Scale-Adaptive Balancing of Exploration and Exploitation in Classical Planning
Abstract
Balancing exploration and exploitation has been an important problem in both adversarial games and automated planning. While it has been extensively analyzed in the Multi-Armed Bandit (MAB) literature, and the game community achieved a great success from MAB-based Monte Carlo Tree Search (MCTS) methods, the symbolic planning community has been struggling to achieve the same level of success so far. We identified that the detailed theoretical understanding of MAB literature is missing in the existing planning literature that uses MCTS / Trial-based Heuristic Tree Search (THTS). The use of UCB1 (Upper Confidence Bound 1) in THTS is ad-hoc because the rewards in classical planning do not satisfy the theoretical requirement of UCB1 that they must have a known bounded support shared among siblings.
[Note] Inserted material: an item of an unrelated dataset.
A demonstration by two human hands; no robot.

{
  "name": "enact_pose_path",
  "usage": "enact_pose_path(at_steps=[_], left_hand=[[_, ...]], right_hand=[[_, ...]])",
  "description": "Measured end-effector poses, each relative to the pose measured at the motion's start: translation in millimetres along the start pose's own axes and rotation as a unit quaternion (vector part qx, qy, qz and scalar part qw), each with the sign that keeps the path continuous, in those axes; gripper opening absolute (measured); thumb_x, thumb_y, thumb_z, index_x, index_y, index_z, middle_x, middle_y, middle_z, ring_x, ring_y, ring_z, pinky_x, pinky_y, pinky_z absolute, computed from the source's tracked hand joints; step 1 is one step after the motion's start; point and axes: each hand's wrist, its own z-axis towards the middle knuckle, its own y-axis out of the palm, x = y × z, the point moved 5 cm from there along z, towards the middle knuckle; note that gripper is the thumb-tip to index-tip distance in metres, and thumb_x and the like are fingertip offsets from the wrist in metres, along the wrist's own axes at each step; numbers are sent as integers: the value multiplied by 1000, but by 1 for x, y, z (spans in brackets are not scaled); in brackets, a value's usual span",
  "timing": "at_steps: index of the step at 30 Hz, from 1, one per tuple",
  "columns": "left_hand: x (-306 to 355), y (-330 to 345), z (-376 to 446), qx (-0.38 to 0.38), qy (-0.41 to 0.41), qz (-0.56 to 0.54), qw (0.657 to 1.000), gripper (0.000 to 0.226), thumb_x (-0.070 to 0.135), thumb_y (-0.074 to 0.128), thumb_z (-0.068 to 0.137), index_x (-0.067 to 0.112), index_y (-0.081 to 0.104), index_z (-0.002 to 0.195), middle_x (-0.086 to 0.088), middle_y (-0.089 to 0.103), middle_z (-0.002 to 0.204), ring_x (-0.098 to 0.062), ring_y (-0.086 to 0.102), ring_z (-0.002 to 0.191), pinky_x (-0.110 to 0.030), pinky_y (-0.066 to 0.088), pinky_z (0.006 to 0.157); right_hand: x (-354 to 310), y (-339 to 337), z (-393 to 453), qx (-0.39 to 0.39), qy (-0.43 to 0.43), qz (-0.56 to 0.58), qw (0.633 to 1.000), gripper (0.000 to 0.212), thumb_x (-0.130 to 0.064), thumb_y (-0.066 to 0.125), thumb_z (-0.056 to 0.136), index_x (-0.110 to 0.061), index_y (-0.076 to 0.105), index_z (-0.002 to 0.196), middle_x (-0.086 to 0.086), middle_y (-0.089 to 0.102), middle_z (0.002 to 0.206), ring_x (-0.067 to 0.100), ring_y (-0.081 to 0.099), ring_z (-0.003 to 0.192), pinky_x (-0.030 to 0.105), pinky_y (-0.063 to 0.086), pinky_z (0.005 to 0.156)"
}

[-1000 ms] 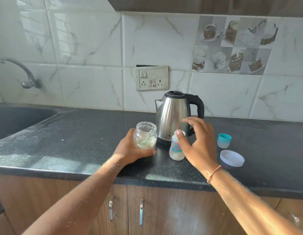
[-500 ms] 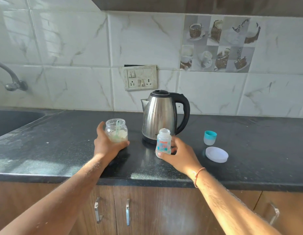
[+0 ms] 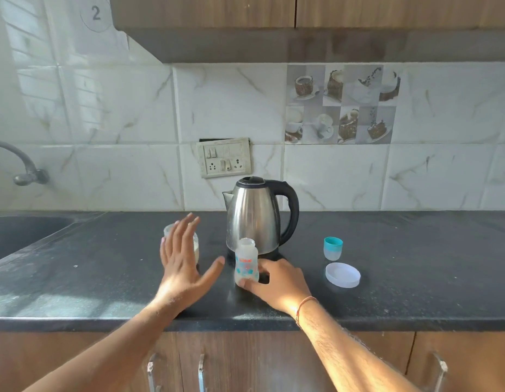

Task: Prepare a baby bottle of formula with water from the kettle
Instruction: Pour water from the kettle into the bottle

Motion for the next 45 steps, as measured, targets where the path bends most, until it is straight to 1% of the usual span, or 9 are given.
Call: enact_pose_path(at_steps=[7,12,21,26,30,32,36,40,45], left_hand=[[15,49,-5,-135,-126,-156,970,128,72,90,71,45,15,171,22,51,156,-6,49,148,-37,44,121],[-8,58,4,-242,-163,-92,952,63,63,93,76,37,71,128,20,81,112,0,76,107,-35,63,101],[-29,56,7,-267,-139,-90,949,48,50,96,81,37,73,121,26,82,104,5,77,93,-18,60,80],[-27,56,6,-263,-145,-90,950,54,51,98,79,41,69,124,20,81,106,15,71,91,-9,54,71],[-31,57,7,-258,-152,-99,949,58,53,99,76,39,70,124,19,80,108,17,69,94,-7,53,73],[-35,59,8,-258,-156,-107,947,61,56,99,73,39,70,124,19,81,109,12,71,96,-9,55,76],[-40,63,8,-262,-157,-122,944,67,63,98,67,40,70,125,22,81,111,5,74,101,-20,62,89],[-41,65,9,-264,-156,-124,944,68,62,99,68,41,69,126,24,80,114,6,74,106,-23,64,93],[-40,64,10,-260,-152,-127,945,66,61,99,70,40,69,125,26,80,114,11,73,106,-20,63,93]], right_hand=[[-6,-2,-5,-13,-9,-33,999,58,-87,54,89,-48,72,128,-14,74,114,17,61,117,45,47,106],[1,-3,-5,13,9,22,1000,43,-63,66,97,-44,73,135,-19,73,131,12,63,124,37,53,111],[16,-24,2,170,40,222,959,14,-34,68,106,-36,74,118,-26,75,104,-7,67,99,5,50,78],[29,-53,36,299,28,265,916,13,-30,65,108,-40,67,115,-19,73,111,2,68,105,29,55,92],[43,-90,75,381,67,272,881,26,-29,60,110,-17,65,133,-6,64,133,17,62,122,32,47,104],[53,-102,97,358,101,258,892,36,-38,56,110,-14,64,137,0,62,141,20,60,126,35,47,108],[66,-107,129,279,153,267,910,43,-51,40,109,-18,63,94,-2,64,99,28,57,96,39,46,83],[65,-102,153,170,170,362,901,63,-56,30,112,-15,77,100,7,82,92,30,74,90,46,56,98],[48,-100,161,136,164,367,906,75,-62,29,112,-8,69,81,11,64,63,30,64,63,38,54,75]])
To address the issue, we propose a new Gaussian bandit, UCB1-Normal2, and analyze its regret bound. It is variance-aware similar to UCB1-Normal and UCB-V, but has a distinct advantage: It does not assume a known bounded support unlike UCB-V, and its regret bound does not rely on unfounded conjectures on Student and distribution as in UCB1-Normal. The analysis indicates that UCB1-Normal2 performs well when the estimated variance is accurate, which is ideal for use in a deterministic, discrete, finite state-space search in classical planning, where the empirical and the true variance could match. Our experiments suggest that MCTS combined with UCB1-Normal2 outperforms Greedy Best First Search (traditional baseline) as well as algorithms based on MCTS with other bandits.